LockBitmap is from here.


Solution

  • This is not how lockBits work.

    In short you need to lock the bits to get access to the scanline via pointers. Best to use 32bpp for integer access. You can calculate the pixel in the contiguous array as follows.

    You will need to decorate you class or your method with the unsafe keyword and also set the project build option to use unsafe code, you use pointers.

    var w = bmp.Width;
    var h = bmp.Height;
    
    // lock the array for direct access
    var data = bmp.LockBits(new Rectangle(0, 0, w, h), ImageLockMode.ReadWrite, PixelFormat.Format32bppPArgb);
    var scan0Ptr = (int*)data.Scan0;
    
    // get the stride
    var stride = data.Stride / 4;
    
    // scan all x
    for (var x = 0; x < w; x++)
    {
       var pX = scan0Ptr + x;
    
       // scan all y
       for (var y = 0; y < h; y++)
       {
          // this is now your pixel *p, which essentially is a pointer to
          // to a memory which contains your pixel
          var p = pX + y * stride;
    
          // or for better access to X and Y
          var p = scan0Ptr + x + y * stride;
    
          // or alternatively you can just access you pixel with the following notation  
          *(scan0Ptr + x + y * stride) // <== just use this like any variable 
    
          // example how to convert pixel *p to a Color
          var color = Color.FromArgb(*p);
    
          // example Convert a Color back to *p and update the pixel
          *p = Color.White.ToArgb();
       }
    }
    // unlock the bitmap
    bmp.UnlockBits(data);
    

    I'll leave the rest of the details up to you, however this will give you the best performance (minus some micro optimizations).

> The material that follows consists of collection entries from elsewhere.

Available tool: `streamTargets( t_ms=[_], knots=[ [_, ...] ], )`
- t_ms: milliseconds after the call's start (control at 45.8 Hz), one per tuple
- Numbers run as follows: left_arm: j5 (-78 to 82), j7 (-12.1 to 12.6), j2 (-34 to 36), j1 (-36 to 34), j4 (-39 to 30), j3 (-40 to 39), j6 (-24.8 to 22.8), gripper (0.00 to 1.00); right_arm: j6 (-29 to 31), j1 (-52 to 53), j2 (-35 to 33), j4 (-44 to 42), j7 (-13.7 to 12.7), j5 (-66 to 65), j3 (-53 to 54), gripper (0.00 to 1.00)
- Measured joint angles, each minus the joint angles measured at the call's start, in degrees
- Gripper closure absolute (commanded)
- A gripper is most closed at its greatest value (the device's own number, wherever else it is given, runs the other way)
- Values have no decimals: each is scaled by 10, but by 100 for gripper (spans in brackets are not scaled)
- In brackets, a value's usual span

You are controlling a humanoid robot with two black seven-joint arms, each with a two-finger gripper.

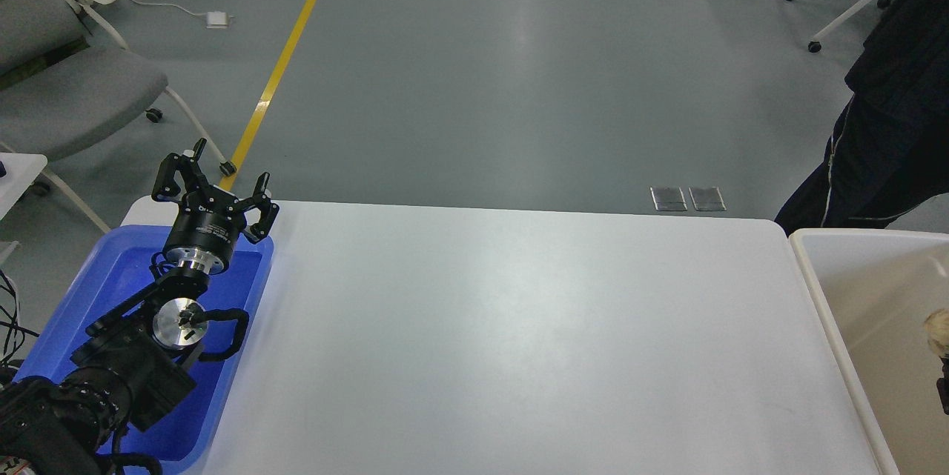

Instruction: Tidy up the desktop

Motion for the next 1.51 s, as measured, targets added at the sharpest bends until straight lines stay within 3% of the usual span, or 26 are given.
streamTargets(
  t_ms=[568,699,939,1267,1507],
  knots=[
    [0,0,0,0,0,0,-1,0,30,48,-26,15,1,-29,-13,0],
    [0,0,0,0,0,0,-1,0,46,57,-64,72,1,-32,15,0],
    [0,0,0,0,0,0,-1,0,61,27,-121,228,6,-53,169,0],
    [0,0,0,0,0,0,-1,0,65,-72,-78,396,75,-161,370,0],
    [0,0,0,0,0,0,-1,0,60,-109,-6,433,94,-239,446,0]
  ],
)
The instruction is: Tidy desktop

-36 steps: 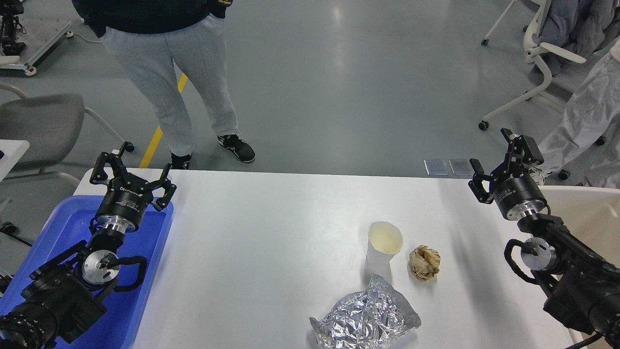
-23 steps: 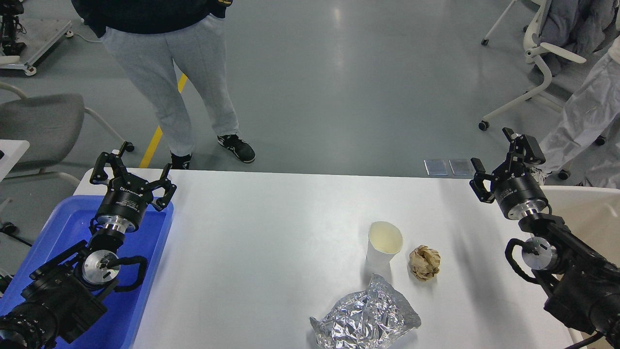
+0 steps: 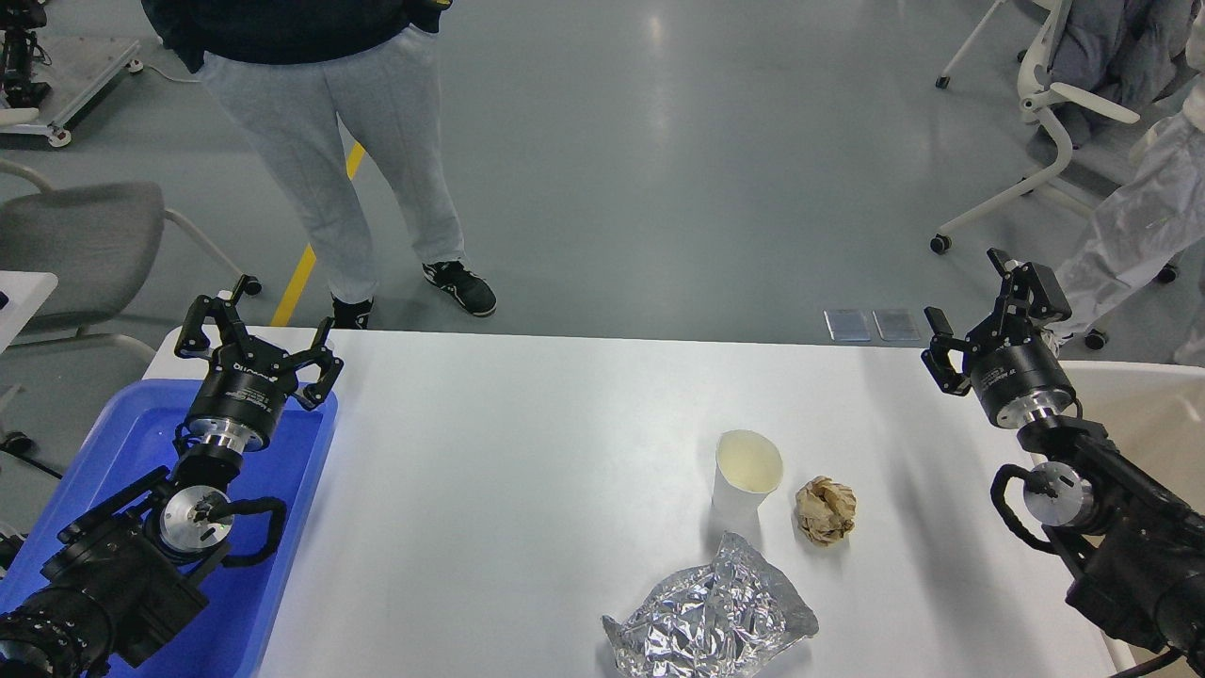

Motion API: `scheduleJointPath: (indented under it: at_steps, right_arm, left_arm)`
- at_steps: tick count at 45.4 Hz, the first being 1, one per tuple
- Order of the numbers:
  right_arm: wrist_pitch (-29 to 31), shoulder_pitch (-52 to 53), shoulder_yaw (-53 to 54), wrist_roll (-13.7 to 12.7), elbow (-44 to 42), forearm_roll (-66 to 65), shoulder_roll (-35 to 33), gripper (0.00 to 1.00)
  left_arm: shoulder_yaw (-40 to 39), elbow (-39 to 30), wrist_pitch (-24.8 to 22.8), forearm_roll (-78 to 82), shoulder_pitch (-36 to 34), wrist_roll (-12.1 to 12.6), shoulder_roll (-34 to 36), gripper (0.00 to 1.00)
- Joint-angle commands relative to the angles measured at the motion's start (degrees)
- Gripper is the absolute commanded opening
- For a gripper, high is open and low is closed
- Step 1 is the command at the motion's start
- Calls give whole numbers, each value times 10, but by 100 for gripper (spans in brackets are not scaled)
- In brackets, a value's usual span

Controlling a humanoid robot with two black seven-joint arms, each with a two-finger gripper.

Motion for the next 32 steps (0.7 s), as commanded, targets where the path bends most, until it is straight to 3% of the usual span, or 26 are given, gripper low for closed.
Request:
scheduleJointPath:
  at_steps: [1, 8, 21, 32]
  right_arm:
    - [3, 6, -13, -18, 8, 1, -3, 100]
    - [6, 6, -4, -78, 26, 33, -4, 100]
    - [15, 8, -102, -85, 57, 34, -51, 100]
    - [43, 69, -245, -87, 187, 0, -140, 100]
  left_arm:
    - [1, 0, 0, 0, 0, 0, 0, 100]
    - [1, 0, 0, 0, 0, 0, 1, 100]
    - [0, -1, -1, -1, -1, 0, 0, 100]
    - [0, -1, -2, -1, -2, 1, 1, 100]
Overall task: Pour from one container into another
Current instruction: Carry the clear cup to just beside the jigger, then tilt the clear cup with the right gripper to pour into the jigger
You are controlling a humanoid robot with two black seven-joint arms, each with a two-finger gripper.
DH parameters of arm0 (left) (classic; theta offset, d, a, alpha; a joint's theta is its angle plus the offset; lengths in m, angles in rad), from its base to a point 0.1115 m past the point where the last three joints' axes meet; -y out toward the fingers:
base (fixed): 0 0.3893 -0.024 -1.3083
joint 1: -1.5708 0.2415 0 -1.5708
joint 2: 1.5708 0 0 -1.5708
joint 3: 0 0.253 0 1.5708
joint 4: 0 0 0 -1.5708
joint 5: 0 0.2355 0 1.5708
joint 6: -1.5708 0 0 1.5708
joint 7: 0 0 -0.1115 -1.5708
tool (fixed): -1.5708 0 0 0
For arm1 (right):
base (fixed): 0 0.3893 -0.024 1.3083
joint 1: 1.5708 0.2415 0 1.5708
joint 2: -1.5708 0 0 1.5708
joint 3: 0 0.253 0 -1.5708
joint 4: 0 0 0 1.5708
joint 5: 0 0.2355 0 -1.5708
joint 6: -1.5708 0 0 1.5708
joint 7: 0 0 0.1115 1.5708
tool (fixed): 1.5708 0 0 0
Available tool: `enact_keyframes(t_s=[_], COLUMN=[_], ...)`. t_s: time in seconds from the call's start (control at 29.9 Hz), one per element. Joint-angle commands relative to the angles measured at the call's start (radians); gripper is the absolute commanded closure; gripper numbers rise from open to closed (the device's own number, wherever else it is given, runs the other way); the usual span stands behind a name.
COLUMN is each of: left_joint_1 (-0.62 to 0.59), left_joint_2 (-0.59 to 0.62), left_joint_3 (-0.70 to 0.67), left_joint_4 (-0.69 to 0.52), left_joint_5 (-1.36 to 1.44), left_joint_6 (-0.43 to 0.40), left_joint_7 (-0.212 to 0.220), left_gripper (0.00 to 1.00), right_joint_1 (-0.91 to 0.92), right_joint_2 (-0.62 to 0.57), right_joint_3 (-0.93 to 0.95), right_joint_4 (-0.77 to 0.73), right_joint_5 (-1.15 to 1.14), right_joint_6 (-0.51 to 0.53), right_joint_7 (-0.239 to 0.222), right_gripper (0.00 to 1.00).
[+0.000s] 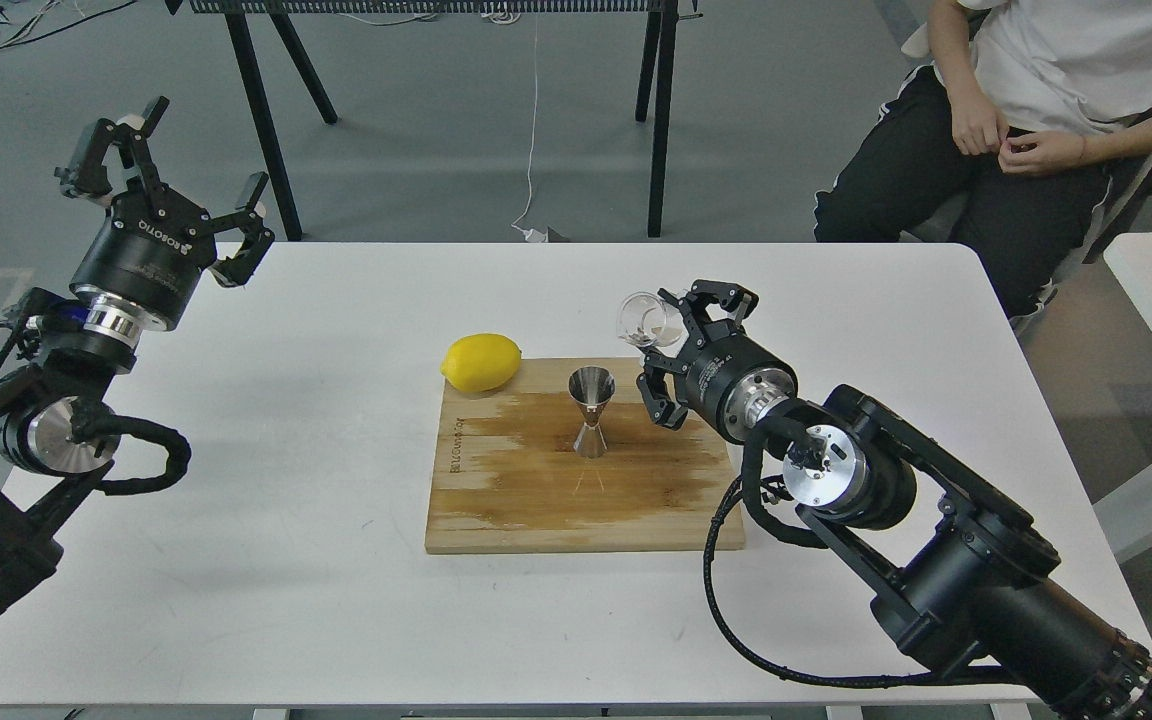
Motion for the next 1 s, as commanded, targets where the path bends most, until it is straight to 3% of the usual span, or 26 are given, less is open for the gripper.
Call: enact_keyframes(t_s=[0.0,0.37,0.57,0.97], left_joint_1=[0.000,0.000,0.000,0.002], left_joint_2=[0.000,0.001,0.000,-0.003], left_joint_3=[0.000,0.000,0.001,0.001], left_joint_4=[-0.001,0.001,0.000,0.001], left_joint_5=[-0.002,-0.002,-0.002,-0.002], left_joint_6=[0.000,-0.006,-0.006,-0.006], left_joint_7=[0.000,0.000,0.000,0.000], left_gripper=[0.00,0.00,0.00,0.00], right_joint_1=[0.003,0.003,0.001,0.016], right_joint_2=[-0.002,-0.003,-0.006,0.003], right_joint_3=[-0.044,-0.089,-0.156,-0.210], right_joint_4=[-0.001,0.002,0.002,-0.021], right_joint_5=[-0.084,-0.221,-0.348,-0.458], right_joint_6=[0.001,0.001,-0.002,-0.022], right_joint_7=[0.003,0.015,0.072,0.099], right_gripper=[0.68,0.68,0.68,0.69])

    Lastly reducing the calls to external methods will also give you a performance boost; however, if you really need to, you can help the CLR by using MethodImplOptions Enum for AggressiveInlining

    E.g

    [MethodImpl(MethodImplOptions.AggressiveInlining)]
    private Color durchschnitt(Color c1, Color c2, Color c3, Color c4)
    

    Also you might get a performance boost, by shifting out the components:

    var r = ((*p >> 16) & 255);
    var g = ((*p >> 8) & 255);
    var b = ((*p >> 0) & 255);
    

    And you could probably multi-thread this workload.